On 07/03/2026 13:01, Michael Kelly wrote:
On 07/03/2026 11:21, Samuel Thibault wrote:
Locked? Then that's the issue. Having a lock while waiting for memory
would indeed be a sure path to deadlock. pmap_enter notably releases its
PVH and pmap precisely to avoid such deadlocks.

I however didn't see where vm_fault/pmap_enter locks the map?

I made a mistake with that conclusion as I can't see how it could have the map locked now either. It does seem like some thread has possession of the lock though as there are 9 threads awaiting a write lock and 1 for a read.  I can't prove that they are all waiting for the same lock, although it seems likely, and I should have tried to find that out at the time. Similarly it might have also helped to record the bit flags associated with the lock.

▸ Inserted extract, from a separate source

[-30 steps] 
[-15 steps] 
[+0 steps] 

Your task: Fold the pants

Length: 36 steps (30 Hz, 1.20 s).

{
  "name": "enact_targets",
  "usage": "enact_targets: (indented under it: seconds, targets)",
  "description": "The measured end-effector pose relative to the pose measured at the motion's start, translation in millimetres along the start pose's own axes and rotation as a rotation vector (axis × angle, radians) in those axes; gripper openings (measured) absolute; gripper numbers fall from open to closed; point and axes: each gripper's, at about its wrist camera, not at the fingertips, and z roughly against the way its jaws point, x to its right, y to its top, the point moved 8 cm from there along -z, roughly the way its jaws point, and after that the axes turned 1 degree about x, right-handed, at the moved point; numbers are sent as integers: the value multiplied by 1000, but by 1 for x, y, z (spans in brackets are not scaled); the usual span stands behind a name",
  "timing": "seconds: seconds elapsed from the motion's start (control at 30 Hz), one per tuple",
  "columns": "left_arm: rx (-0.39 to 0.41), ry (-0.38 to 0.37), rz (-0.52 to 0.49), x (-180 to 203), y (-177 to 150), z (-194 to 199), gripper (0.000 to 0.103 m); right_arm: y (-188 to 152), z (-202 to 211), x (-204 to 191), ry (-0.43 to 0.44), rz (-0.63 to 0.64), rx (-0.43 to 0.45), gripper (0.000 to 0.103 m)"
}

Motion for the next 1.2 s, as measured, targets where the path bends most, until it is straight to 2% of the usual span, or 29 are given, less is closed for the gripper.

Anyway, I can run it again to try and supply more detail.

I made more than one mistake with the initial analysis. It is so far off I wonder if I was even examining the correct virtual machine. Please ignore everything that has gone before; I must have been hallucinating too. Here is actually what is happening.

During sbuilds of haskell packages there are dependent packages installed that have a large installed size (ghc-doc for example is ~700M). Often during the write of this data, the system seems to enter a blocked state. Normal page allocation is suspended and so non-vm privileged tasks, including ext2fs servers, soon get blocked if they require more memory. Any process accessing file storage is also likely to block on pagein from the stalled servers so even the console becomes unresponsive.

The system is not actually totally stuck. Pageout processing continues at a low level. There is no default pager running so only external pages can considered for pageout. Appropriate memory_object_data_return requests are issued to external pagers at the rate of approximately 100 per second. The CPU load is so low that the virtual machine 'CPU usage' graph superficially looks like it is zero. None of these m_o_d_r messages can be handled and actually free pages steadily decline.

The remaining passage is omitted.